In Australia, the abuse of children is finally getting the light it deserves, with a Royal Commission examining the way institutions allowed, and concealed, the abuse of children within their care. Schools, churches, and government residences have been raked over the coals; their dirty secrets have been exposed, and victims have been given a voice.

A consequence of the Royal Commission is a renewed focus on child safety in community organisations such as churches, sporting clubs, schools, and any other group that works with children. For example, in my home state of Victoria in Australia, all these organisations must comply with child safety standards, in the hope that a culture of protecting children can become the norm.

This is fantastic, but presents a problem for these organisations. How do they put together the documents needed to comply? This can include, for example, a policy, a statement about their commitment to child safety, and a code of conduct for staff and volunteers. And how to they make these documents user-friendly for staff and volunteer? Some policies are so filled with legal language as to be impenetrable to the average person.

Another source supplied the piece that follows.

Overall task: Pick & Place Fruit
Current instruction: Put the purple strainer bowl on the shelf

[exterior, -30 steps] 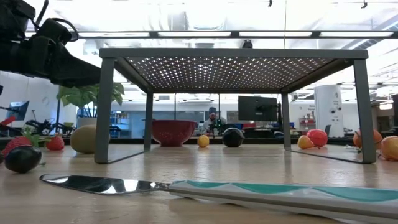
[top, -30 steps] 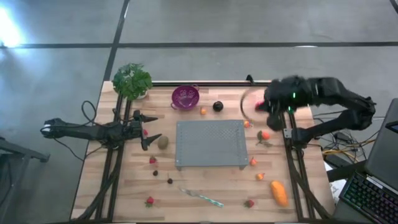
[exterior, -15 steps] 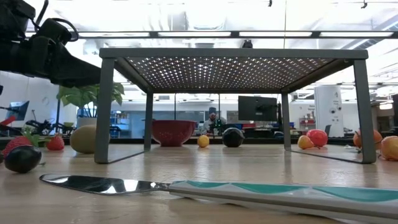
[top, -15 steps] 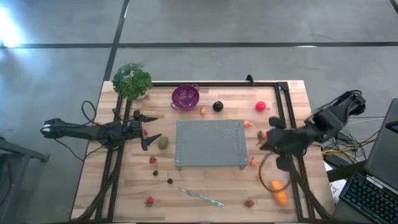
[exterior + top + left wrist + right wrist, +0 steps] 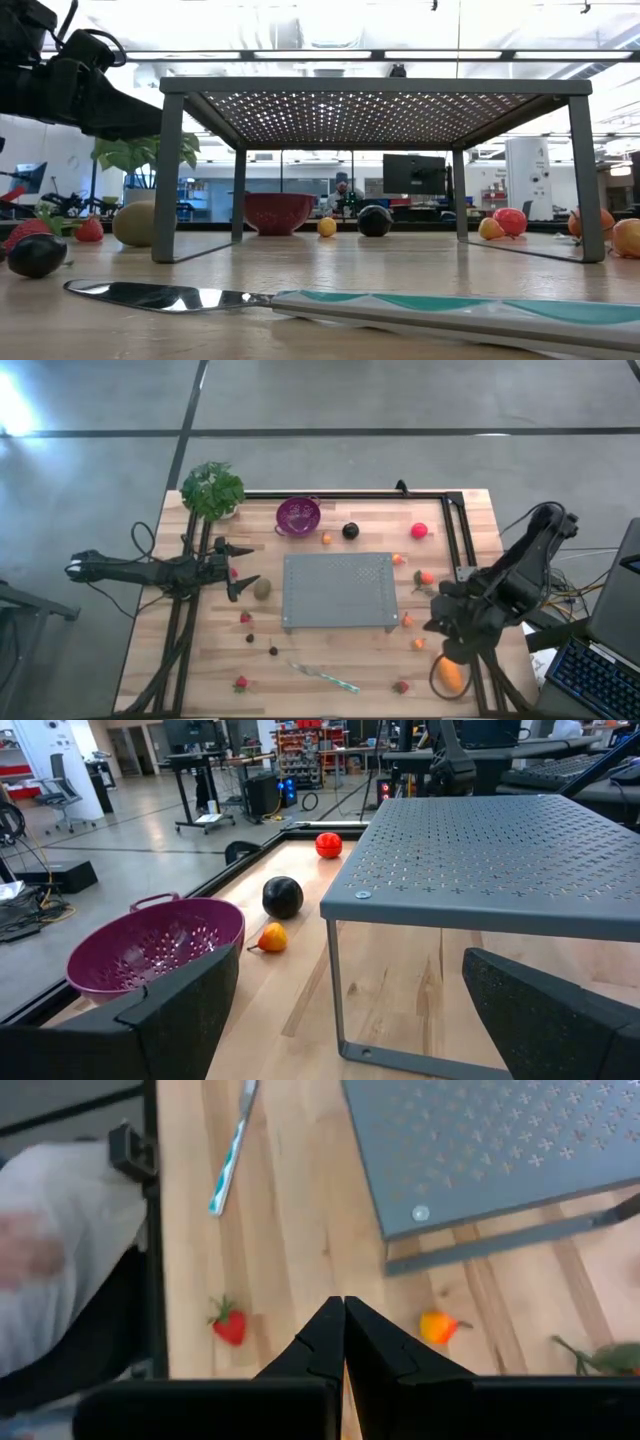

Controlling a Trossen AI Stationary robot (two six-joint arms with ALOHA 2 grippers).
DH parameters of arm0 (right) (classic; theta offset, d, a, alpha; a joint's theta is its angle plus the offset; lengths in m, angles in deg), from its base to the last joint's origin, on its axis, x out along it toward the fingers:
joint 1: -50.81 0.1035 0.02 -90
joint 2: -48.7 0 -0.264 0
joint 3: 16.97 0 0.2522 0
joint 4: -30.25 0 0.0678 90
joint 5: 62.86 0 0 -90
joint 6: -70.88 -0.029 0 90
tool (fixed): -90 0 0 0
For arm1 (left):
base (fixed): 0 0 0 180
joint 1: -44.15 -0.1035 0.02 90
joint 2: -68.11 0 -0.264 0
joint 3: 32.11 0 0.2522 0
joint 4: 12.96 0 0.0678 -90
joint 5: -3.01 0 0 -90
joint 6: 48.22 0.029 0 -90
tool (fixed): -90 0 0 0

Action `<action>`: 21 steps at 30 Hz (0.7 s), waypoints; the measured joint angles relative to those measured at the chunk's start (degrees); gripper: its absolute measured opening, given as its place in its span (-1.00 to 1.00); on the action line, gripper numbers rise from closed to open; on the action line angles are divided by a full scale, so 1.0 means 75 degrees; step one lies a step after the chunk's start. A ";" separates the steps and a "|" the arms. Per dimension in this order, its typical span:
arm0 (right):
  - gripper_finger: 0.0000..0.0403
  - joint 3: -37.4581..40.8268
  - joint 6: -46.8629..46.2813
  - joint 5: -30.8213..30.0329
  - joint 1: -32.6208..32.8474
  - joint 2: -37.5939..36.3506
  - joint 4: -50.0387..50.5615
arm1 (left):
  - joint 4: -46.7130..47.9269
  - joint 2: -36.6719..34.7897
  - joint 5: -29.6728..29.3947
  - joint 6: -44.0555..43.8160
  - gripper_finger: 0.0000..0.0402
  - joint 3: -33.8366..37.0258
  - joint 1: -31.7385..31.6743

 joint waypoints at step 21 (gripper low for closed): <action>-0.76 0.2435 -0.0786 -0.0497 0.1081 -0.0009 -0.2930 | 0.0003 0.0000 0.0000 0.0001 0.94 0.0001 0.0001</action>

At the moment, I am involved in two groups that are working on these policies. My church has just completed the process, and I’m on a school council that is detailing the requirements for parents and other adults who want to help out as volunteers on the school property. It’s a difficult process, but needs to be done.

There are a few of ways to get this done:

  • Do It Yourself: you can download a kit from somewhere like Our Community or the Commission for Children and Young People, and then get going on adapting their templates for your organisation.
  • Hire a Specialist: you can contract an organisation like ChildSafe to help your organisation with policies, training, and creating a culture of safety.
  • Hire Me: if you have already put together policies and codes of conduct, but need to make them readable for the average volunteer, then I can help. I’m an expert in making complex language readable for the average person. And, as a youth worker, church worker, and teacher, I understand community organisations from a personal and professional standpoint. If you want your codes of conduct to actually make sense for your staff and volunteers, then it’s likely they’ll need to be re-written. Get in touch or call 0421 764 699 if you want to talk about your requirements.

Whatever your approach, child safety needs to be a priority for your organisation.